6 Application Scenarios

The presented methodology can be applied in several scenarios and it is valid for various biometric modalities. Herein, we are concerned with security scenarios, especially those interesting for law enforcement agencies, where preserving the privacy of citizens is challenging. On the one hand, the methodology can be applied for access control, where a person (the subject) wants to get access to a certain asset (e.g. terrain, building, room, laptop, service etc.), including critical infrastructures and high-risk assets with high accuracy biometrics such as iris. Such scenario can be realized in a verification mode (1:1 matching) or in the identification mode (1:many matching). In the latter case, so called white-listing is used, since the data (biometric feature vector) of the subject is matched versus those who can enter/gain access to the asset.

The second scenario where the proposed methodology is useful, is the matching of the subject biometric pattern versus templates from the law enforcement, or vice versa from private organisations. It can be realized as the typical 1:many identification or as the blacklisting. In such a case, e.g. the template of the subject (we can even imagine a wanted terrorist) is compared to the database of the people that agencies search for or those who are not allowed cross borders etc. The proposed methodology is useful because the law enforcement agency can query the database without disclosing who is the terrorist, and without learning anything about the other templates. Vice versa, private organisations can query law enforcement databases without disclosing any information about their customers.

7 Conclusions

The continuous use of biometrics might strengthen user authentication, however, it implies serious privacy risks.

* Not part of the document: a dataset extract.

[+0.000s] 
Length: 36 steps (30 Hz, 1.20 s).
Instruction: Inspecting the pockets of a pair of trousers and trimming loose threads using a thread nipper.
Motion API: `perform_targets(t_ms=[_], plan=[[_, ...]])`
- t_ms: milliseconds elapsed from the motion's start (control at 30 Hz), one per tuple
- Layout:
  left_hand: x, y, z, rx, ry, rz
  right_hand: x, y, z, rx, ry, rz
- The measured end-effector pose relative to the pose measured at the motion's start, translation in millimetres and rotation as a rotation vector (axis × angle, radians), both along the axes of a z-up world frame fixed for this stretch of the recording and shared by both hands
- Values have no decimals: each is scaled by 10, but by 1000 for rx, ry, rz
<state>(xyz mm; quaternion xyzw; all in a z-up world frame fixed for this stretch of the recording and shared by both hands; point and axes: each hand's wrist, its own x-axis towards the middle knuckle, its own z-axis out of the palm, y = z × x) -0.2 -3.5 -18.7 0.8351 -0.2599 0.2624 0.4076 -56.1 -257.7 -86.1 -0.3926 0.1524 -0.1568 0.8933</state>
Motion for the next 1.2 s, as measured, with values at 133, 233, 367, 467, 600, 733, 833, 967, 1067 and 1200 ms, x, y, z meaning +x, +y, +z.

It should be understood that unlike passwords which can be easily generated, a user cannot generate a new body part, such as an iris or face. Addressing this challenge, privacy-preserving biometric authentication methods were recently introduced. These methods provide the needed functionality: biometric authentication, while simultaneously minimizing user’s privacy exposure using state of the art cryptographic primitives. Clearly, this introduces a computational and communication overhead which might not be considered important in one-to-one scenarios - a user wants to authenticate to his device, but in one-to-many scenarios - a user authenticates to a server, the overhead might be substantial and decrease the quality of the provided service.

Based on the above, we introduced a novel protocol that takes advantage of the additive homomorphic property of NTRU to enable secure and exact privacy-preserving biometric authentication. Even if our implementation is not optimized, it is rather efficient, enabling it to be faster even than the “sampling” method of Blundo et al. In the future, we plan to explore the possibility of packing more data in each package with other algorithms and/or encodings to further decrease the computational and communication cost.